Für „Lehrer ohne Lehramt“, die an den Grundschulen in der StädteRegion Aachen tätig sind, ist derzeit ein konkretes regionales Unterstützungsangebot in Vorbereitung. Unter fachlicher Beratung der unteren Schulaufsicht und in Kooperation mit dem gemeinnützigen Verein zur Förderung von Bildung und Beruf in der StädteRegion Aachen „Partner für Bildung e.V.“ haben Schulamt und Bildungsbüro ein Starterpaket für nicht grundständig ausgebildete Vertretungskräfte entwickelt. In der „Werkstatt für Lehrkräfte ohne Lehramt“ wird Seiteneinsteigern das Grundwerkzeug für ihre Arbeit mit Kindern im Grundschulalter vermittelt. Durch den Aufbau eines strukturierten Reflexionsformates mit Experten und Kollegen wird die methodische und fachliche Stärkung der Kräfte nachhaltig sichergestellt. Die Werkstatt orientiert sich an Fragen aus der Praxis und berücksichtigt die aktuellen Richtlinien und Lehrpläne. „Lehrkräfte ohne Lehramt“, die sich für ihre Arbeit an Grundschulen durch professionelle Unterstützung in ihren Kompetenzen weiterentwickeln wollen, können sich für eine Teilnahme voraussichtlich ab dem 2. Schulhalbjahr 2018/2019 anmelden.

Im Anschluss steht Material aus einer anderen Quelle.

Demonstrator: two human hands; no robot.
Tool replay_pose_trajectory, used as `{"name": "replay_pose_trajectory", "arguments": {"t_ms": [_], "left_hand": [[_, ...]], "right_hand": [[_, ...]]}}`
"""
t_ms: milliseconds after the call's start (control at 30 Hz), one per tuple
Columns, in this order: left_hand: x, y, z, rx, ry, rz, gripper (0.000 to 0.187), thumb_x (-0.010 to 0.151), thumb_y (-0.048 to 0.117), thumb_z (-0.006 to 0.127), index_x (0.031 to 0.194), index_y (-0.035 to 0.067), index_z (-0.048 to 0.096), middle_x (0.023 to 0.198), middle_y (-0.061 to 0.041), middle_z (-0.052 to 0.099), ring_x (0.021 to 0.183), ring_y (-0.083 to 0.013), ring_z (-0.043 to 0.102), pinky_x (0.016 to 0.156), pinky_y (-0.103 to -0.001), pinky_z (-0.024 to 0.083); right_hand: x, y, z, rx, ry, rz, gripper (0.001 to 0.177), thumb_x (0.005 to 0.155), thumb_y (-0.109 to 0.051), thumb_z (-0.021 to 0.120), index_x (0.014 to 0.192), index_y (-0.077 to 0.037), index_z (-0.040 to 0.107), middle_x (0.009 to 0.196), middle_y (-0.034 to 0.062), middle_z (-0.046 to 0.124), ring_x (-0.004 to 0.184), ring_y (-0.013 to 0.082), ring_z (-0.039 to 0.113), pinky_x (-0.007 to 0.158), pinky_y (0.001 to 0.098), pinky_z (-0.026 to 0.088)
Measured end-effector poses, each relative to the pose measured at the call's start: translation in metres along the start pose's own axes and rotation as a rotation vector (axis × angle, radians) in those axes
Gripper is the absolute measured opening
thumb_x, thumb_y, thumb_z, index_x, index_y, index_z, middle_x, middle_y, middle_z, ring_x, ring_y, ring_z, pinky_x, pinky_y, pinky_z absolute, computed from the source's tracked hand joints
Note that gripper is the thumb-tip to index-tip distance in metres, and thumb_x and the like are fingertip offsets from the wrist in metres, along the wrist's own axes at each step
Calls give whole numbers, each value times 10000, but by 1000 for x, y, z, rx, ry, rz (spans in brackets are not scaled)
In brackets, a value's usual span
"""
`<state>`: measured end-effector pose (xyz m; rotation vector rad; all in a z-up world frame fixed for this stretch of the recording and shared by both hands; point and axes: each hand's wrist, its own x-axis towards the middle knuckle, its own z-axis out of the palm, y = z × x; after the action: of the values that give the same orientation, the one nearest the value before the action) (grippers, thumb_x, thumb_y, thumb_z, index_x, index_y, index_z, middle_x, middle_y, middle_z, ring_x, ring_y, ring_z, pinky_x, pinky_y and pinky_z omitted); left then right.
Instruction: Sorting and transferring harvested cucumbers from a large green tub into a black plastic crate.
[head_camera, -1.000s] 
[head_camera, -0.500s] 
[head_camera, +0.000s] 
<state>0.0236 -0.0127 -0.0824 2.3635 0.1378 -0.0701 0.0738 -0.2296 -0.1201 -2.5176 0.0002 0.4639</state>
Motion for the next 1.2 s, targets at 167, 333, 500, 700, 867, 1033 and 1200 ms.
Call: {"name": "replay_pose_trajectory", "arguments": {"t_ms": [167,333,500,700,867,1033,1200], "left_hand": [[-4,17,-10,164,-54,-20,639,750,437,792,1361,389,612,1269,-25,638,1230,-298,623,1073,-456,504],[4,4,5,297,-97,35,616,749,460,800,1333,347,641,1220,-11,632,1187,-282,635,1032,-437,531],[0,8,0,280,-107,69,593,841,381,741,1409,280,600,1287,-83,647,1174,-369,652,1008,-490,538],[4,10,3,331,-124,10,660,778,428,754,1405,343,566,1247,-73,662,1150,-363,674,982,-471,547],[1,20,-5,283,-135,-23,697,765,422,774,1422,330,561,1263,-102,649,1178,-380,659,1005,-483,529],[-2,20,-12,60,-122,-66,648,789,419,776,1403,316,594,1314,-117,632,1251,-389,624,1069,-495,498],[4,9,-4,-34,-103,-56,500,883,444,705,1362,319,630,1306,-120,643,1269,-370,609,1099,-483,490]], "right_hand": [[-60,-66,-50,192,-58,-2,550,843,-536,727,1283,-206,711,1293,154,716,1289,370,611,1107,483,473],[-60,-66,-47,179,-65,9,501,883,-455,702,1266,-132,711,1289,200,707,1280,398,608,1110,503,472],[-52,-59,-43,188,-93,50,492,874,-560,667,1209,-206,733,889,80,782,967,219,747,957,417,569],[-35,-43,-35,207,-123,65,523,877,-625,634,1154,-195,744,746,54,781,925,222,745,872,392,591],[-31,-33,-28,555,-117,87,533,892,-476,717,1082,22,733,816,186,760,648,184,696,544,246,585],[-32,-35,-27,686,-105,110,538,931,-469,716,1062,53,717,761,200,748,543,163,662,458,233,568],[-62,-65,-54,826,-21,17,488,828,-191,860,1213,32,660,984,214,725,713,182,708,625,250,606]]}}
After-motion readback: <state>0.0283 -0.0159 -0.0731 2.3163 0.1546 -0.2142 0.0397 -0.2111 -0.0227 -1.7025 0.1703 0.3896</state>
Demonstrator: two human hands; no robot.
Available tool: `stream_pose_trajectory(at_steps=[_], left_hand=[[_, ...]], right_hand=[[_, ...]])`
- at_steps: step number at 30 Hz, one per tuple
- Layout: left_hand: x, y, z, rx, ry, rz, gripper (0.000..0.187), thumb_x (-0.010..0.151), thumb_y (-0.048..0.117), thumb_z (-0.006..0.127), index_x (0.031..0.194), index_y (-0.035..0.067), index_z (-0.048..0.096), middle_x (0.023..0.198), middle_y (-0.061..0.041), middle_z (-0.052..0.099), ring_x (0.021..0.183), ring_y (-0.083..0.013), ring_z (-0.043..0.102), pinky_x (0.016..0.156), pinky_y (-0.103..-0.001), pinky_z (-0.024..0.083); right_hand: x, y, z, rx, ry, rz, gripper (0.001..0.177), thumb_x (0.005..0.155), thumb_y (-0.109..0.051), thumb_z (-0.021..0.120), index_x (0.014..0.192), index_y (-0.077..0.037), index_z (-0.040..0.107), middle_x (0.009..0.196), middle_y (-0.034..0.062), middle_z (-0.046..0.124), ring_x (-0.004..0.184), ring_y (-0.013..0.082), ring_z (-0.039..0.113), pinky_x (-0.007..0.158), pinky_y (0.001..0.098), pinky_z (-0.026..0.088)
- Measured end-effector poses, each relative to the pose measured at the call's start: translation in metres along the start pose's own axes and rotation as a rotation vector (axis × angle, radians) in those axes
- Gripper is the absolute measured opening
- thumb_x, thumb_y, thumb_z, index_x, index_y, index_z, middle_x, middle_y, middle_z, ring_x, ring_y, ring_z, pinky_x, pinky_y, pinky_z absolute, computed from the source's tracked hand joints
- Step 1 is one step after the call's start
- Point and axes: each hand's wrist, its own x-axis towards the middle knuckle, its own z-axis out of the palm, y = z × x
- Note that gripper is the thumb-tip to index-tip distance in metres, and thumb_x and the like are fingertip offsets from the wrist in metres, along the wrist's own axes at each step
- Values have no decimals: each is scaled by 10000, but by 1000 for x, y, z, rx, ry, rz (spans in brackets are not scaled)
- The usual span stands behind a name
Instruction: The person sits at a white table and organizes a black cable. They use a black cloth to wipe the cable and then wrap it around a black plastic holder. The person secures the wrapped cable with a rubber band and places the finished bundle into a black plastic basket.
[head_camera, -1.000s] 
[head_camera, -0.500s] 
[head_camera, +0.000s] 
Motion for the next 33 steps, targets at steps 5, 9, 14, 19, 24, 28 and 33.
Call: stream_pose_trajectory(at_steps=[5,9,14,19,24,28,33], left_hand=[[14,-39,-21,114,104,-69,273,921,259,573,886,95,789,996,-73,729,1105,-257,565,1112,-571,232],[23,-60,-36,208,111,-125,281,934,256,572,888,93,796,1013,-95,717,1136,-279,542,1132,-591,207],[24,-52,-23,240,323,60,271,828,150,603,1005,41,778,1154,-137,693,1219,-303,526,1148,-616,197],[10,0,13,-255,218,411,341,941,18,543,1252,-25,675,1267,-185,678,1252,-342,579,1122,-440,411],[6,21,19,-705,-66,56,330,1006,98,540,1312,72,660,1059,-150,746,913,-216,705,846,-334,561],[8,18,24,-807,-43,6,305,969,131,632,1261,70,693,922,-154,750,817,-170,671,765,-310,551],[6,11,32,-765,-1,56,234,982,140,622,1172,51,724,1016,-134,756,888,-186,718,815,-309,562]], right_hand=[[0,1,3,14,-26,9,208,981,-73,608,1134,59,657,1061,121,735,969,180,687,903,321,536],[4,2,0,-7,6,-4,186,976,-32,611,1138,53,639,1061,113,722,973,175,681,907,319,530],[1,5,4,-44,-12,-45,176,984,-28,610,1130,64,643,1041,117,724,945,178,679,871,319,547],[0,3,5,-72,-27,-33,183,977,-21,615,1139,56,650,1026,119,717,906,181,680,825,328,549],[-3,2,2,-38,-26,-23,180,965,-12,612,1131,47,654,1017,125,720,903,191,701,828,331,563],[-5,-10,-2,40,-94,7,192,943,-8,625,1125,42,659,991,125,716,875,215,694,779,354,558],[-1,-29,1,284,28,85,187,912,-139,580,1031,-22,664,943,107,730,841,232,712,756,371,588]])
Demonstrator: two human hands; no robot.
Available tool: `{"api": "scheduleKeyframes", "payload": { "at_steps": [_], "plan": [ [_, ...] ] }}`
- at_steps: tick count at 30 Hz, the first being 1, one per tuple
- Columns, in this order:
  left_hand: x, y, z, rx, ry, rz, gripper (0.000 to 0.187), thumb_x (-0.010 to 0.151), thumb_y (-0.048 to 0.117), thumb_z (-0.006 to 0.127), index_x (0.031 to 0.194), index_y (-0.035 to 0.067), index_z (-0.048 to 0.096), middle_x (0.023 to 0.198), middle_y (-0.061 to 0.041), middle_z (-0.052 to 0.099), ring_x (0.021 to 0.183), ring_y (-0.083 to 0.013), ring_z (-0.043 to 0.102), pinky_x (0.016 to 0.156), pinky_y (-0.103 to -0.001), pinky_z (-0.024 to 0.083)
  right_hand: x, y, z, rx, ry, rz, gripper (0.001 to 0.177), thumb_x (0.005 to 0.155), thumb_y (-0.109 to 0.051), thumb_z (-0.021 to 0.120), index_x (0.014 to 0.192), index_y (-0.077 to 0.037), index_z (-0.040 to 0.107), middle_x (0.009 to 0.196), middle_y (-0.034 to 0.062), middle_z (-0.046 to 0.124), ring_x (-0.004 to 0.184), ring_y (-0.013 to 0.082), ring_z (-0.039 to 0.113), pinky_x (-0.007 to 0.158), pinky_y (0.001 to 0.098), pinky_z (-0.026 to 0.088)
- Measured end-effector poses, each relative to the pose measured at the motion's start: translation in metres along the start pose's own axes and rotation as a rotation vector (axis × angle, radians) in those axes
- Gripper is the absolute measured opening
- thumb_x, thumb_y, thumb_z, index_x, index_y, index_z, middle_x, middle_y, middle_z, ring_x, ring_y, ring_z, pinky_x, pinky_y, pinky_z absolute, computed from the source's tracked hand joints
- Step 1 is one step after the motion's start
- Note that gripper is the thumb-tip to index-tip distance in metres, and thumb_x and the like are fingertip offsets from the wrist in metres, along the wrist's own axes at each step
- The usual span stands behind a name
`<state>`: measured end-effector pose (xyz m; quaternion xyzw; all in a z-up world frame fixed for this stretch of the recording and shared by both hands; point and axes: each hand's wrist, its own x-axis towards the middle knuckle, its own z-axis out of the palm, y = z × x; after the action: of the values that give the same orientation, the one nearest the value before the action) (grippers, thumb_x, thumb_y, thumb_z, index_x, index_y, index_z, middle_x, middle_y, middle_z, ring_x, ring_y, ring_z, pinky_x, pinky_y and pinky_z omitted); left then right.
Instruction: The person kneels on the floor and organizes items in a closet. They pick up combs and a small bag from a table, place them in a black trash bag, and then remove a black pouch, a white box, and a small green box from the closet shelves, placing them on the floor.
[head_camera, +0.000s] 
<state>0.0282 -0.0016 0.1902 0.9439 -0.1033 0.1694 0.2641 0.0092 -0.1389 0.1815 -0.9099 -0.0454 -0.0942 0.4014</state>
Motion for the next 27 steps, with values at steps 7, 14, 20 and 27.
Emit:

Schulsysteme, die besonders unter dem Druck des Fachkräftemangels stehen, brauchen flankierende Unterstützung aus der Region. Seit drei Jahren erprobt die StädteRegion Aachen im Modellprojekt der Koordinierungs- und Beratungsstelle für systemische Inklusionshilfe (KOBSI) erfolgreich die „Systemunterstützung“ durch Inklusionshelfer, die in den multiprofessionellen Teams ausgewählter Pilotschulen arbeiten. Die Verwaltung engagiert sich für den Ausbau des Modellprojektes und die nachhaltige Etablierung eines tragfähigen Regionsmodells.
Rechtslage:
Das gesamte Schulwesen steht unter der Aufsicht des Landes. § 86 SchulG hält fest, dass die Gesamtheit der landesseitigen Befugnisse zur zentralen Ordnung, Organisation, Planung, Leitung und Beaufsichtigung des Schulwesens ein Schulsystem gewährleisten sollen, das allen jungen Menschen ihren Fähigkeiten entsprechende Bildungsmöglichkeiten eröffnet. Lehrerinnen und Lehrer an den öffentlichen Schulen des Landes, der Gemeinden und Gemeindeverbände stehen im Dienst des Landes (§ 57 SchulG). Gemäß § 88, Absatz 3 nehmen die staatlichen Schulämter in ihrem Gebiet die Schulaufsicht über die Grundschulen sowie die Fachaufsicht über Haupt- und Förderschulen wahr. Dazu gehört die Verwaltung der landesseitig zur Verfügung gestellten Personalstellen an den Grundschulen des Schulamtsbezirkes.